Validations with Callback or Iterator #497

doc987 · 2018-02-24T23:49:52Z

I'd like to be able to do an action before and after each field validation, and then have the option to redo the validation after the action. This would help to accept a JSON document that has some invalid entries, but could still be accepted with some modification. Example use cases:

Invalid Format: Fix date field formats prior to validating. For example, if format = date-time, then reformat the date, and then re-validate.
Invalid Value: Remove invalid values after failing validation. For example, if a value fails a test, remove it from the input, and then re-validate.

This could be achieved by either of the following:

Callback: Allow a callback function before each validation and a callback function after each validation. Both callbacks would need access to the relevant input data and corresponding piece of the JSON schema. The post validation callback would need access to the result of the validation, and be able to optionally call the validation again after possibly making changes to the input data.
Iterator: Have an iterator (e.g. https://php.net/manual/en/class.iterator.php) where the validations could be applied one field at a time (and optionally be reapplied after possibly making changes to the input data). The user of the iterator would need access to the same information as the callback functions.

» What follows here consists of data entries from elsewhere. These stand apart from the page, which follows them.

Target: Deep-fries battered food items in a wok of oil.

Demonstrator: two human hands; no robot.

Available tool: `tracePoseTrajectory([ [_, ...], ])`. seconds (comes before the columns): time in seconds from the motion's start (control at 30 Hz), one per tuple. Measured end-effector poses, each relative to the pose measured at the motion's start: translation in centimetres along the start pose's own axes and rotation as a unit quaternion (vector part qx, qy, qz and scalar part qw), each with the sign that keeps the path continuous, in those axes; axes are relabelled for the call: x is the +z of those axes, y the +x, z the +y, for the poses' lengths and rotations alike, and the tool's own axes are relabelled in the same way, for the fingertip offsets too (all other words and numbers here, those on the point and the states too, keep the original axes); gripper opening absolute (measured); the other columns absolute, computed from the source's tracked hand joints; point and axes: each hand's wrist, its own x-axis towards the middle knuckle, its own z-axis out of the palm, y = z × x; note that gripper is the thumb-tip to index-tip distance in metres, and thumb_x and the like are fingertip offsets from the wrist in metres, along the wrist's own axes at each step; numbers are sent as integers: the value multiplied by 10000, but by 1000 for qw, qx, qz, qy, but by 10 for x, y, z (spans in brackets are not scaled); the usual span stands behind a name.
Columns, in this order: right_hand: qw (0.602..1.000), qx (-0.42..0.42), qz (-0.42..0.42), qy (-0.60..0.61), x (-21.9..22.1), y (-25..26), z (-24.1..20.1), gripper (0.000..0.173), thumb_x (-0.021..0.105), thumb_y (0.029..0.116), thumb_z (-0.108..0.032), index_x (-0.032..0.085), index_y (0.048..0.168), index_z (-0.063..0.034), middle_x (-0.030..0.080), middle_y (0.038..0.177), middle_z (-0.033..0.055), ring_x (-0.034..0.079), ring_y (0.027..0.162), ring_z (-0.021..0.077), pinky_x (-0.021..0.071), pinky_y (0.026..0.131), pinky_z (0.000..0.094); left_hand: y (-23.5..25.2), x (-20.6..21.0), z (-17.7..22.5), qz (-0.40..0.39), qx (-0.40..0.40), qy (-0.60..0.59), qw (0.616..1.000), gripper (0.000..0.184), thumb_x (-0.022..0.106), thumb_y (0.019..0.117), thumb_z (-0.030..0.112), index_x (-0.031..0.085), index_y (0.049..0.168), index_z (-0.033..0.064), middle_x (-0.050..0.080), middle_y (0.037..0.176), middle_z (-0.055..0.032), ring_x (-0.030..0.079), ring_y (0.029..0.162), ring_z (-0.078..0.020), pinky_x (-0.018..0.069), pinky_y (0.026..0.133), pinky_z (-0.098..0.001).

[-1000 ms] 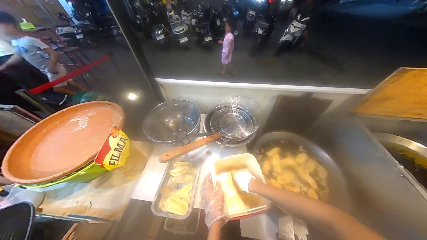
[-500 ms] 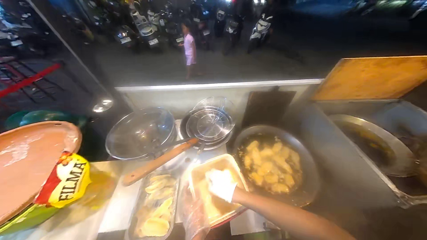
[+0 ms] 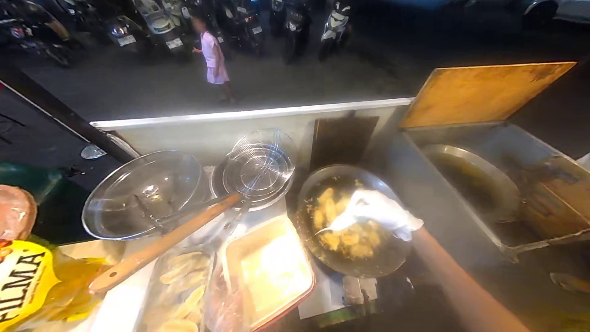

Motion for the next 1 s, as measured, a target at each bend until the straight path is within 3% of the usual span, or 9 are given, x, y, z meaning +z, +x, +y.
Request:
tracePoseTrajectory([
  [0.17, 973, 185, -3, -140, 13, 52, 103, 313, 739, 918, -227, 706, 1165, -39, 699, 1159, 222, 662, 1110, 384, 505, 972, 602, 9, 7, -19, 34, 21, -12, 999, 561, 734, 888, 148, 573, 1413, 30, 683, 1271, -151, 688, 1088, -168, 563, 950, -314],
  [0.33, 938, 245, -58, -238, 64, 120, 221, 383, 692, 948, -250, 697, 1273, -47, 655, 1335, 230, 591, 1301, 396, 452, 1103, 601, -3, -2, 8, 27, -7, 50, 998, 518, 693, 942, 157, 560, 1436, 80, 675, 1291, -150, 645, 1187, -254, 497, 1047, -468],
  [0.47, 952, 150, -7, -267, 58, 111, 135, 334, 593, 1010, -237, 703, 1247, -29, 673, 1283, 235, 622, 1251, 389, 476, 1077, 588, 1, -3, 10, 26, -21, 66, 997, 520, 692, 942, 145, 557, 1440, 78, 662, 1312, -159, 632, 1213, -280, 487, 1060, -490],
  [0.63, 965, -138, 6, -224, 97, 61, -17, 228, 661, 967, -350, 742, 1005, -141, 731, 976, 81, 709, 928, 261, 584, 831, 525, 4, -2, 7, 12, -31, 49, 998, 510, 668, 966, 206, 550, 1450, 97, 660, 1315, -148, 637, 1207, -265, 500, 1058, -486],
  [0.7, 957, -173, -79, -220, 146, 43, -46, 329, 678, 954, -385, 730, 1104, -96, 727, 1070, 135, 695, 1023, 306, 556, 903, 549, 4, -4, 9, 12, -36, 61, 997, 510, 671, 969, 248, 557, 1447, 112, 674, 1305, -123, 647, 1199, -247, 507, 1054, -481],
  [0.77, 935, -103, -238, -243, 186, 18, -81, 424, 626, 1023, -219, 610, 1335, 69, 611, 1350, 301, 554, 1308, 436, 388, 1122, 600, 2, -7, 17, 10, -42, 78, 996, 504, 666, 975, 251, 562, 1445, 104, 671, 1312, -131, 636, 1218, -268, 488, 1065, -499],
  [0.8, 905, -105, -293, -291, 214, 18, -92, 410, 603, 1031, -176, 589, 1347, 85, 584, 1384, 313, 525, 1341, 451, 374, 1130, 613, 1, -8, 19, 8, -44, 82, 996, 506, 668, 972, 253, 564, 1445, 105, 666, 1321, -133, 628, 1231, -274, 481, 1075, -502],
  [0.9, 827, -167, -370, -390, 305, 43, -82, 330, 598, 997, -97, 622, 1280, 72, 608, 1319, 312, 566, 1267, 488, 456, 1028, 673, 0, -10, 23, 11, -44, 79, 996, 503, 672, 969, 281, 580, 1432, 107, 667, 1319, -142, 630, 1226, -290, 480, 1072, -525],
  [1.0, 849, -251, -357, -297, 314, 30, -89, 400, 537, 1059, -155, 573, 1344, 122, 600, 1329, 353, 571, 1268, 488, 421, 1112, 581, -4, -15, 31, 4, -49, 24, 999, 502, 665, 977, 229, 561, 1434, 49, 649, 1334, -181, 624, 1234, -297, 484, 1080, -492],
])
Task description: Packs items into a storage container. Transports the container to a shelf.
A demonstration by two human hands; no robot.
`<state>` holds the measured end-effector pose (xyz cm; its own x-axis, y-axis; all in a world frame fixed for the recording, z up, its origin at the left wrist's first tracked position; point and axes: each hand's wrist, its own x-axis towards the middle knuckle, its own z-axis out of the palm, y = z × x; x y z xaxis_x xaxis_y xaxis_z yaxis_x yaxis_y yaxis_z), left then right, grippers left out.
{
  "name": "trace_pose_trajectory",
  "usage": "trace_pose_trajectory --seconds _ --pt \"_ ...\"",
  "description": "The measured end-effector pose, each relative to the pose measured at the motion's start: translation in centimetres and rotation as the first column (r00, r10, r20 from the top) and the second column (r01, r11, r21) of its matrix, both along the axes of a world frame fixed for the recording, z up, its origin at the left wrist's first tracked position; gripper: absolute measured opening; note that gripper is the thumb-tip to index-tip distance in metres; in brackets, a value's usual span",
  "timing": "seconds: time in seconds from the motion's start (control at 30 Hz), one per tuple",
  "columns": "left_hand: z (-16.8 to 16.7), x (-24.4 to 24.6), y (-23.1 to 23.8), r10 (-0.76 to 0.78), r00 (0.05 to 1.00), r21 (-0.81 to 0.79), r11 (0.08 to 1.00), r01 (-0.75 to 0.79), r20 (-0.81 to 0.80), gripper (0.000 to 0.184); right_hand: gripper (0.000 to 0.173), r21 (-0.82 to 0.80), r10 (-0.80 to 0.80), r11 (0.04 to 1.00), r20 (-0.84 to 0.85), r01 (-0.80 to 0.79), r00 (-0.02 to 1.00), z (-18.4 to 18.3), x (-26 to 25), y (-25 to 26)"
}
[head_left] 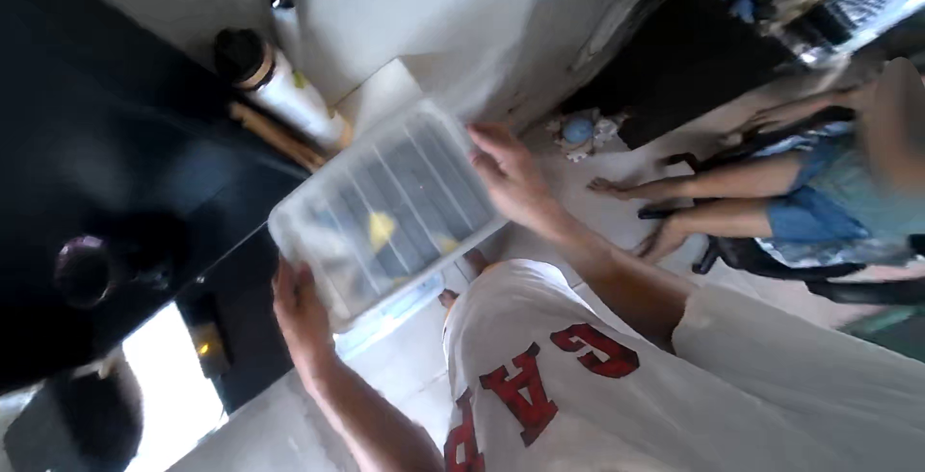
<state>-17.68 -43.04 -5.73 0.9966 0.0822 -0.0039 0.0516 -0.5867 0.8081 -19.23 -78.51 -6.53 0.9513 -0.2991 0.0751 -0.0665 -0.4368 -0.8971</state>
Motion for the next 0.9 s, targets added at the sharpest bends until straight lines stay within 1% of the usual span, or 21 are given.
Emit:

erayd · 2018-02-25T08:34:22Z

@doc987 I don't have the time to implement this; I already have too much stuff on my todo list, and this feature is complex. However, you are welcome to implement it yourself and submit a pull request.

Due to the way JSON schema works, and some of the changes coming up in draft-08, this would be best done as a callback, rather than an iterator. I'd be happy with a callback feature, but would object strongly to an iterator-based implementation.

doc987 · 2018-02-25T13:25:17Z

I'm not familiar with the code for this project. Would you be able to provide any guidance on where a callback implementation should go? Any pointers or suggestions you have could be helpful.

Out of curiosity, what drawbacks do you envision for an iterator?

erayd · 2018-02-25T13:43:13Z

I'm not familiar with the code for this project.

It's a mess. Lots of legacy garbage. It's been cleaned up somewhat over the last year or so, but there's still a long way to go.

Would you be able to provide any guidance on where a callback implementation should go? Any pointers or suggestions you have could be helpful.

The most logical place is probably in the UndefinedConstraint class.
Bear in mind that you'll need some way of dealing with schema branches which are allowed to fail (e.g. anyOf), or even supposed to fail (oneOf, not, enum).
You'll also need to update the error list.
Your PR will need to provide full test coverage for any code you are adding. PRs without proper unit testing will be rejected.

Out of curiosity, what drawbacks do you envision for an iterator?

Iteration is a preprocessing model, which isn't possible with JSON schema. Attempting to pre-process $ref can result in infinite recursion, which violates the spec - validators are not allowed to infinitely recurse, even if the schema definition is infinitely recursive. As such, this feature would need to be implemented in a lazy / on-demand fashion, which realistically means it needs to be done using a callback model.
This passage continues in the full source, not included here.